Fig. 5.

Postsynaptic BAPTA injections reveal the differential role of calcium in the induction of tetanus and dopamine-evoked potentiations. The experimental arrangement is as in Figure 1A. A1, A2, Data from an experiment in which dopamine (dop) was applied locally after intracellular injection of BAPTA (20 mm).A1, Superimposed averaged (n = 15) intradendritic recordings of the NVIII response in the presence of BAPTA before and after the application of dopamine. A2, Plot of normalized amplitudes of the electrotonic coupling potential (open circles) and the chemical EPSP (filled circles) as a function of time, with BAPTA and dopamine applied during the periods indicated. A second BAPTA injection ∼15 min after dopamine confirmed the calcium-independent effects of the amine.
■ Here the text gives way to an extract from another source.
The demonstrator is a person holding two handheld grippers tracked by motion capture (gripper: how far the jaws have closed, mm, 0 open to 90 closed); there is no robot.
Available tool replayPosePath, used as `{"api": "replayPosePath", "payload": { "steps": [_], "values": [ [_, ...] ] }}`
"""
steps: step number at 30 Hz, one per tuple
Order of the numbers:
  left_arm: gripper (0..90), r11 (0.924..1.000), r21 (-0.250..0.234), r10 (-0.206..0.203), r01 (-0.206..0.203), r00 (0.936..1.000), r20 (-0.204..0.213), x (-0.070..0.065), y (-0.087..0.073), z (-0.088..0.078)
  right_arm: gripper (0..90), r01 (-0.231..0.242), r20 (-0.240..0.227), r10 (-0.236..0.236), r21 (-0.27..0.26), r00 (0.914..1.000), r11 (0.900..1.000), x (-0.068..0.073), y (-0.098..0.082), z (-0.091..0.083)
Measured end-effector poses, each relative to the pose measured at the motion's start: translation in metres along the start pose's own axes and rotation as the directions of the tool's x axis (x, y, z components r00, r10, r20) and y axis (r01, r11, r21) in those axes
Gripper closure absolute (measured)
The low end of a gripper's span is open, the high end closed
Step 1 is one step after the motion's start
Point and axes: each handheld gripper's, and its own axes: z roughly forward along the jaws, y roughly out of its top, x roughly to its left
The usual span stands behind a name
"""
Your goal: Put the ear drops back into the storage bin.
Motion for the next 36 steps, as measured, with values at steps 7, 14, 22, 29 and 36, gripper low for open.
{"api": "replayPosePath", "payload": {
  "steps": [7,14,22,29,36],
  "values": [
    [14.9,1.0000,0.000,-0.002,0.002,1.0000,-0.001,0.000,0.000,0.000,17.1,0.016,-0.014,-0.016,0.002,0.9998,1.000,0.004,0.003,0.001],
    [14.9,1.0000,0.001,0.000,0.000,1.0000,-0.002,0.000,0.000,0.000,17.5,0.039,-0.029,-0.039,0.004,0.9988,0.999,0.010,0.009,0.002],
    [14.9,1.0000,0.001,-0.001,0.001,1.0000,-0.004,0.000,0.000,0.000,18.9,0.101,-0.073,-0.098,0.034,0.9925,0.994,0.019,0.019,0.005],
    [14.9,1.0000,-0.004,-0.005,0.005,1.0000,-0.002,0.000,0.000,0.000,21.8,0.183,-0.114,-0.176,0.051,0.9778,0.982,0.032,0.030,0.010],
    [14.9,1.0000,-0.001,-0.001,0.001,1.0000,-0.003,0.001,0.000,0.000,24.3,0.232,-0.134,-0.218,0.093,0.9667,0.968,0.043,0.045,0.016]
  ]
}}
B1, B2, Further evidence for the separation of intracellular pathways. Ineffectiveness of the tetanus in the presence of the chelator confirmed the successful injection of the latter, whereas dopamine still produced a potentiation. C, Bar plots from six experiments indicating changes in the mean (±SEM) amplitude (% control) of the coupling potential (e;open bars) and the chemical EPSP (c;filled bars) that follow, in order, BAPTA, tetanus, and dopamine. The mean (μ) potentiations (±SEM) evoked by dopamine after tetanization in this series [μ(e) = 24 ± 15%;μ(c) = 47 ± 14%] did not differ statistically from control experiments (p > 0.05; n = 6). Note that there is a small reduction in the chemical EPSP (μ = 12 ± 6%) immediately after an injection of BAPTA. D, Plot from a control experiment in which a single tetanus was applied to NVIII shortly after BAPTA injection.